WHAT NEEDS TO BE DONE - Copy out each line below in which the string "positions" appears.
[[ MATERIAL FOR THE TASK open ]]
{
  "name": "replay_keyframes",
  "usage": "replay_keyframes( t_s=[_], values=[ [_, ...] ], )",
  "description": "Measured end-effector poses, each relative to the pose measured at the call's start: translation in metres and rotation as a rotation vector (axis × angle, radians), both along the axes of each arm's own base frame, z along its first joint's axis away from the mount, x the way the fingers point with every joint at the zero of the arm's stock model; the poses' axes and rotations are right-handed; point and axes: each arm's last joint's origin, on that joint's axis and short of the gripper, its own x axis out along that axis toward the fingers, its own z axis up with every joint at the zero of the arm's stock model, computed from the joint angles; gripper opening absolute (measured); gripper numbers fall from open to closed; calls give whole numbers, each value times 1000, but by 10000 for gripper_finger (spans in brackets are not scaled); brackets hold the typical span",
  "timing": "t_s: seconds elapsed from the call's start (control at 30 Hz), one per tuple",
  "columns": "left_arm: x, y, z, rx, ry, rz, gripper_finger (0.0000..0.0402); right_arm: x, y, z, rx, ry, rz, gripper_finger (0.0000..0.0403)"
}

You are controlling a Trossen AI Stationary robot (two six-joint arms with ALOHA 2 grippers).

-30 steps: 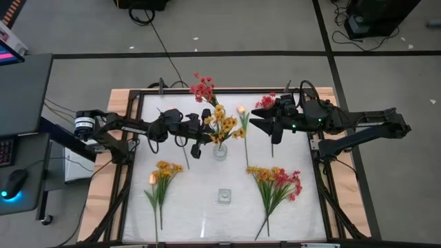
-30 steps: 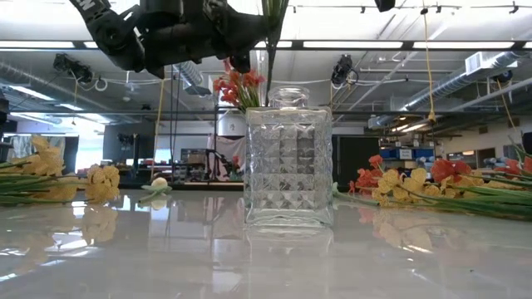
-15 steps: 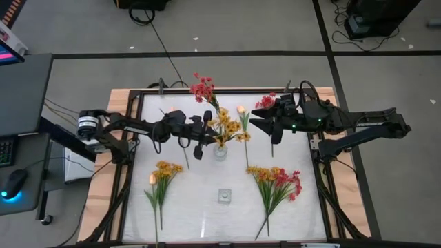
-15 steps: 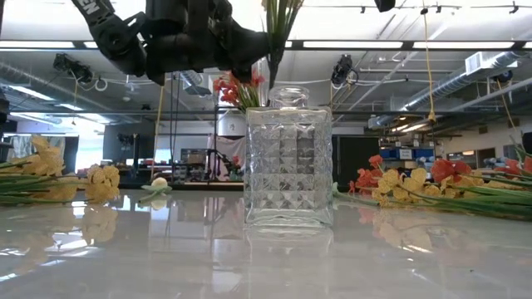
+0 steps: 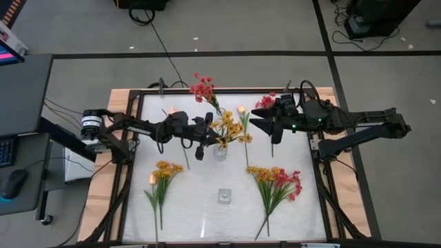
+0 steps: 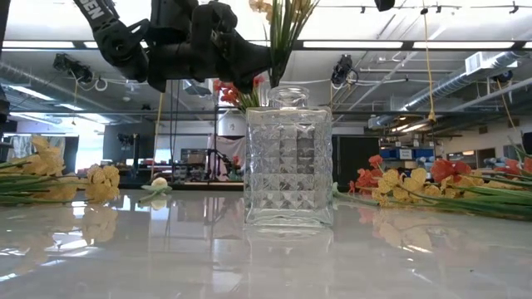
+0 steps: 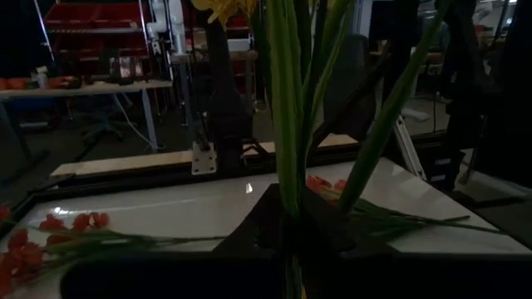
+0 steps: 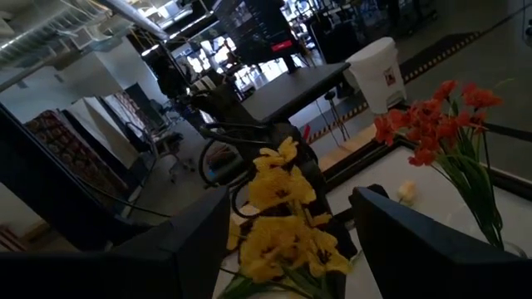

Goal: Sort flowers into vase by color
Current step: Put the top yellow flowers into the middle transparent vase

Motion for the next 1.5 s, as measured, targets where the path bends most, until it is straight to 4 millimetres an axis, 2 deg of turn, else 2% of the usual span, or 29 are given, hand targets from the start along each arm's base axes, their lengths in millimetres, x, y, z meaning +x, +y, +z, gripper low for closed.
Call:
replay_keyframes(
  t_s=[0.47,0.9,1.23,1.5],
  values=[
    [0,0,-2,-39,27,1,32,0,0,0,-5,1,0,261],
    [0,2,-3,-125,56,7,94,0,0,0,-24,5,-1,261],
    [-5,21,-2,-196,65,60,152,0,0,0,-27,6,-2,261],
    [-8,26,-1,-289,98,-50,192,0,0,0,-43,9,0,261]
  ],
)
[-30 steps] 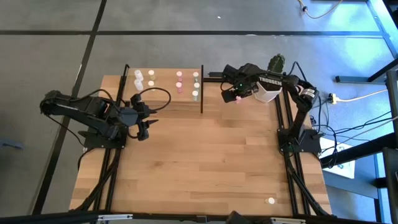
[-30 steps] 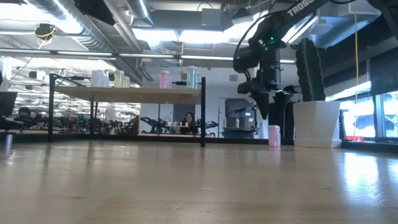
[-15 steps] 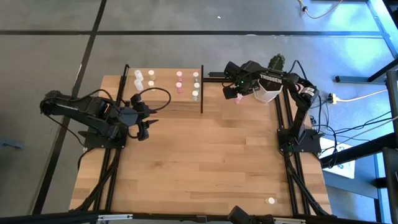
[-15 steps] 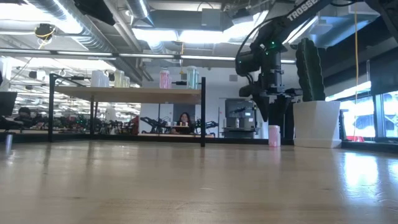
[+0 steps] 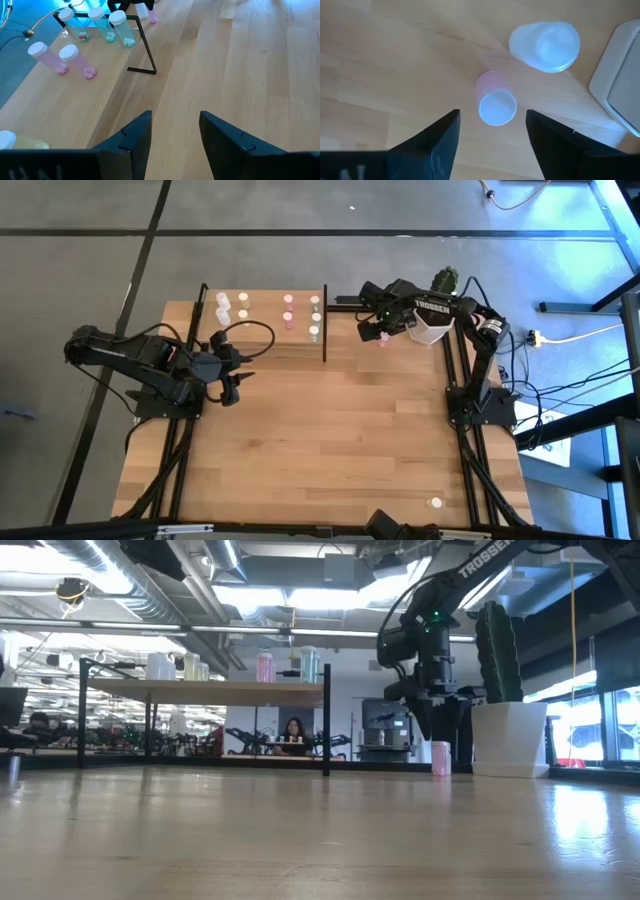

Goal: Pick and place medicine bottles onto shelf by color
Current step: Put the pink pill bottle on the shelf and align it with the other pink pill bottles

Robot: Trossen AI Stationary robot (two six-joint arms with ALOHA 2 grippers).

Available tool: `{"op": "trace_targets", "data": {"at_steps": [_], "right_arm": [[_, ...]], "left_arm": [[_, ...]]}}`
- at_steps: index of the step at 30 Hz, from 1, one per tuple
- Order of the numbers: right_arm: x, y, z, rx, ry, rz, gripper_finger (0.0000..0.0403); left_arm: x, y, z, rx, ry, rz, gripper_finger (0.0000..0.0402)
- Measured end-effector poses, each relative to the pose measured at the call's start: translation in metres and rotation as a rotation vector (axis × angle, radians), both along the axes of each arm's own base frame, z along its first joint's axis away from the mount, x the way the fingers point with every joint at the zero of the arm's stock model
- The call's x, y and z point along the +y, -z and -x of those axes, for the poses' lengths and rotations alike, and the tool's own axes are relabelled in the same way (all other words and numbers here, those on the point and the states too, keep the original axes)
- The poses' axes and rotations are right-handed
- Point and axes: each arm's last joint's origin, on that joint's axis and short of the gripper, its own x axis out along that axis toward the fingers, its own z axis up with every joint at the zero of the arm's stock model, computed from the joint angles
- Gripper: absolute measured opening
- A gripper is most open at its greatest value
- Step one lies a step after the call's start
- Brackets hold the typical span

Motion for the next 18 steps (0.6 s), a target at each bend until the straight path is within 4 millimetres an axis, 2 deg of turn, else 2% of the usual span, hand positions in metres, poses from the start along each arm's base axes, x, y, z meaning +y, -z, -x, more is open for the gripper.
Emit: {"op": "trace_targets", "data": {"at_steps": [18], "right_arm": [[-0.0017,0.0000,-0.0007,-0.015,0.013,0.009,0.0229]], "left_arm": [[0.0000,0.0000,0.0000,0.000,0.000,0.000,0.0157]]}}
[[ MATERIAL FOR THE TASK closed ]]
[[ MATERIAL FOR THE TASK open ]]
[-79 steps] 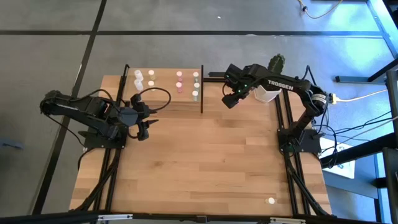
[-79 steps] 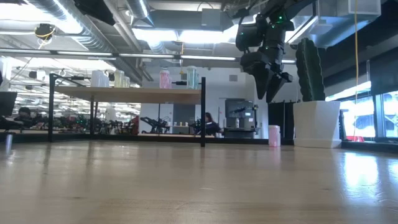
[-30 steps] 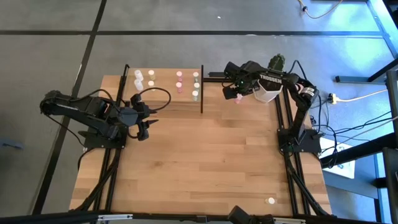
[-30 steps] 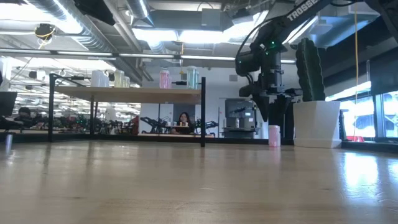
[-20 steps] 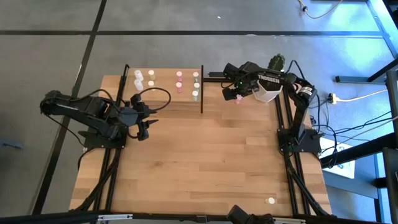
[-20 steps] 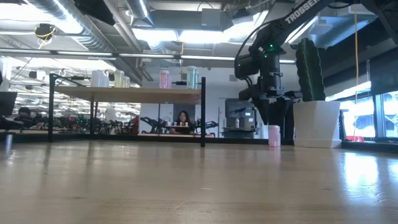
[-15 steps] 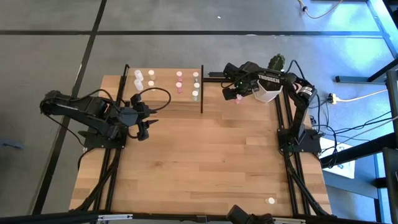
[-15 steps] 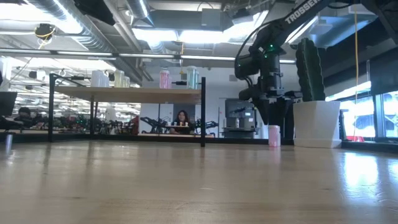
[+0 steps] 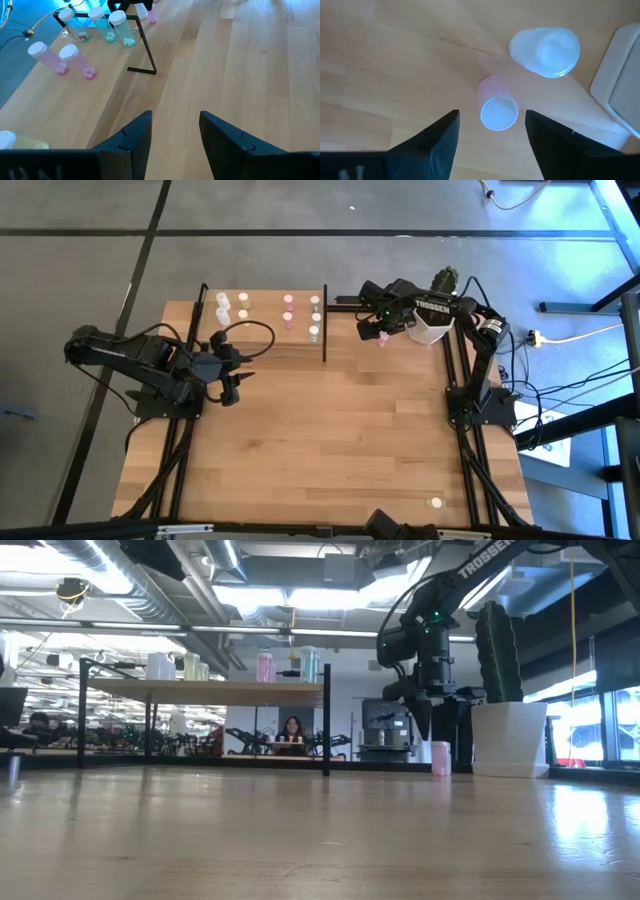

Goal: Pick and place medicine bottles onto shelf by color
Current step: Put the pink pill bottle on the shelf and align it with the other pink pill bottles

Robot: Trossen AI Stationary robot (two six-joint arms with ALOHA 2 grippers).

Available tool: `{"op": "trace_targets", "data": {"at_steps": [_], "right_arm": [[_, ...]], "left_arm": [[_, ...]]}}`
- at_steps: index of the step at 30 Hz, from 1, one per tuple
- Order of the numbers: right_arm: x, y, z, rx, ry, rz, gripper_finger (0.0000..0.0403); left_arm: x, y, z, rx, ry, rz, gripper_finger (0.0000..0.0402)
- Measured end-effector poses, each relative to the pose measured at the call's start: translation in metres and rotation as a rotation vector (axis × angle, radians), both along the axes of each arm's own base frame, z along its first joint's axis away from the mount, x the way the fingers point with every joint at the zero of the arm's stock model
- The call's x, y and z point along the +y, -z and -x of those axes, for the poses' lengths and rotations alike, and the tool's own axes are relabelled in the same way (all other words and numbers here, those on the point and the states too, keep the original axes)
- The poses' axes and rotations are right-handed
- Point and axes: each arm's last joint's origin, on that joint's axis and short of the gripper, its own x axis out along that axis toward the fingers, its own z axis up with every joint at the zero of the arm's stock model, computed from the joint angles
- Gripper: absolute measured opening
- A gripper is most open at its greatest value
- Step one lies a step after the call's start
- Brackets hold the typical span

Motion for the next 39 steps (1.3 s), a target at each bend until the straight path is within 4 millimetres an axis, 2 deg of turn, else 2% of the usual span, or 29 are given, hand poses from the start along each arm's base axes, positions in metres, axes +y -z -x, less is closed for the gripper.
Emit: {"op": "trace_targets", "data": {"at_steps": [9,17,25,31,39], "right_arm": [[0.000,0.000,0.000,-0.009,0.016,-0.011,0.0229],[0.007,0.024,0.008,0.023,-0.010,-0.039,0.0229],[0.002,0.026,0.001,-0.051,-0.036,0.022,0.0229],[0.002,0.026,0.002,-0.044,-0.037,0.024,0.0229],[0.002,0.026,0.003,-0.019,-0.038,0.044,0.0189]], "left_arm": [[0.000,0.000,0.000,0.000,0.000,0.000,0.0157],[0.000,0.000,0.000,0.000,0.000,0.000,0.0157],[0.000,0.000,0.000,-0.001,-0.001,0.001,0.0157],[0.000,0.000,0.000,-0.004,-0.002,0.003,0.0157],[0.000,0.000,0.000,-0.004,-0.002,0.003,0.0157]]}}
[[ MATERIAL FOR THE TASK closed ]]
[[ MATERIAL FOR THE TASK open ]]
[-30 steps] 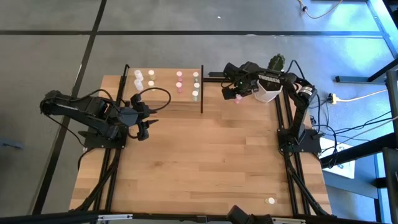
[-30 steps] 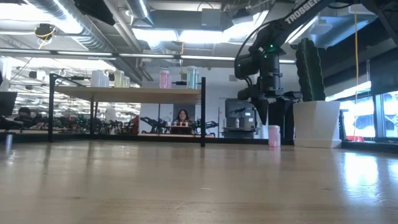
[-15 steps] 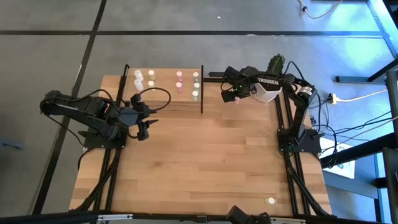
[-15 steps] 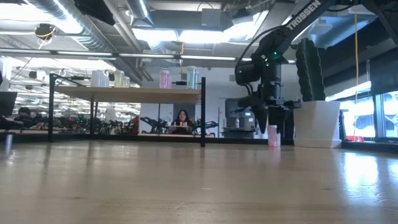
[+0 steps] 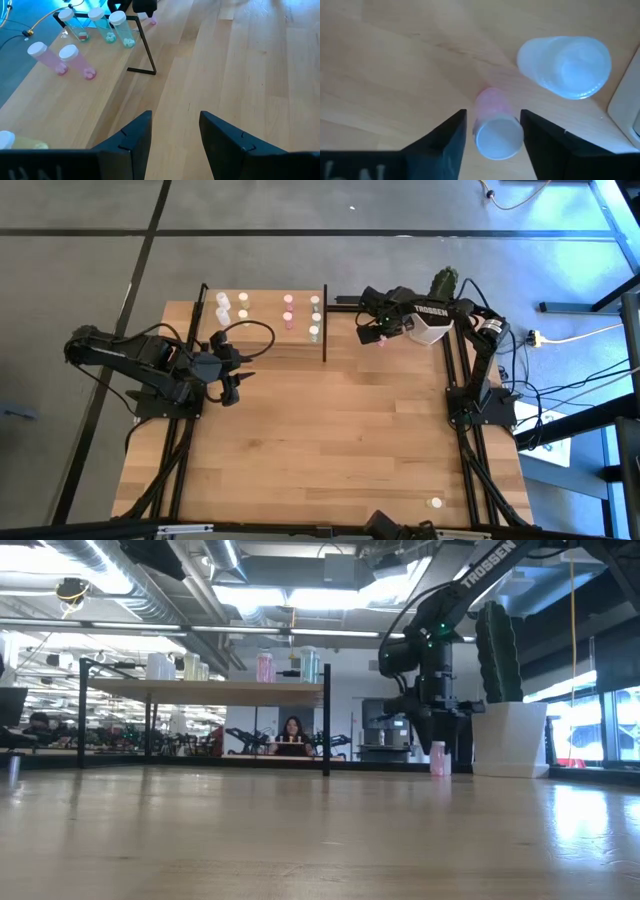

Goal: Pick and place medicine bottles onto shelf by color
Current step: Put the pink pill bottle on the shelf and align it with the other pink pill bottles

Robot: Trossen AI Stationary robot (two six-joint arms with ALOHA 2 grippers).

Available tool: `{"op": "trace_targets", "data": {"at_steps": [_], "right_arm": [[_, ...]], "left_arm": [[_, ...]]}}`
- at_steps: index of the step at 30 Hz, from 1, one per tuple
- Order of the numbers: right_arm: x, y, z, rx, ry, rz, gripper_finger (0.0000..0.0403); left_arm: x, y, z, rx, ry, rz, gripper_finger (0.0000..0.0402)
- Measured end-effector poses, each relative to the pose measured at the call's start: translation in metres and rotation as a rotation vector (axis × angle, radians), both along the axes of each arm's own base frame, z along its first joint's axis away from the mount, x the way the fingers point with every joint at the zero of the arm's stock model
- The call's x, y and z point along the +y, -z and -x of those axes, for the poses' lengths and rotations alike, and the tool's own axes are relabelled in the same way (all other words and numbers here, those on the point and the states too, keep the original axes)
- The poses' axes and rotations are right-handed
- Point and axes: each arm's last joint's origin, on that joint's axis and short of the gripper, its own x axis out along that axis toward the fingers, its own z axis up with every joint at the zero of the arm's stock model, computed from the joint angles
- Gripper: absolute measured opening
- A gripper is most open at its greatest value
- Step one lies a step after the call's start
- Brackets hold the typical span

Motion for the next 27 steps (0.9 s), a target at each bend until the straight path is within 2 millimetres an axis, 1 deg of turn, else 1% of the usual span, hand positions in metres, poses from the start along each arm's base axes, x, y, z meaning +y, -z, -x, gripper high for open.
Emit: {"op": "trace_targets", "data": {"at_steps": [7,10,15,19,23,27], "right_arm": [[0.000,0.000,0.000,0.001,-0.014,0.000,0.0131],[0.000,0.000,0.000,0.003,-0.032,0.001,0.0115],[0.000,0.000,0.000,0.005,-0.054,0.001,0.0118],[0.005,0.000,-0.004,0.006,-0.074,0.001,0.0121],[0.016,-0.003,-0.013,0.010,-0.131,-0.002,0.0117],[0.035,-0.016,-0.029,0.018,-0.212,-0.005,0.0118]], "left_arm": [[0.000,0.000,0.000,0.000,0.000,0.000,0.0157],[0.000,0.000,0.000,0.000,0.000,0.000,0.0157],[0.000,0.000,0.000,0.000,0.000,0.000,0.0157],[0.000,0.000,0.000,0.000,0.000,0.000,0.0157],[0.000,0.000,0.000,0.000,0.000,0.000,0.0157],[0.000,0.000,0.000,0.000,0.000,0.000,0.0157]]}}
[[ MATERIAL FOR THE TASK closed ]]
TASK ANSWER -
Motion for the next 18 steps (0.6 s), a target at each bend until the straight path is within 4 millimetres an axis, 2 deg of turn, else 2% of the usual span, hand positions in metres, poses from the start along each arm's base axes, x, y, z meaning +y, -z, -x, more is open for the gripper.
Motion for the next 39 steps (1.3 s), a target at each bend until the straight path is within 4 millimetres an axis, 2 deg of turn, else 2% of the usual span, or 29 are given, hand poses from the start along each arm's base axes, positions in metres, axes +y -z -x, less is closed for the gripper.
Motion for the next 27 steps (0.9 s), a target at each bend until the straight path is within 2 millimetres an axis, 1 deg of turn, else 1% of the usual span, hand positions in metres, poses from the start along each arm's base axes, x, y, z meaning +y, -z, -x, gripper high for open.

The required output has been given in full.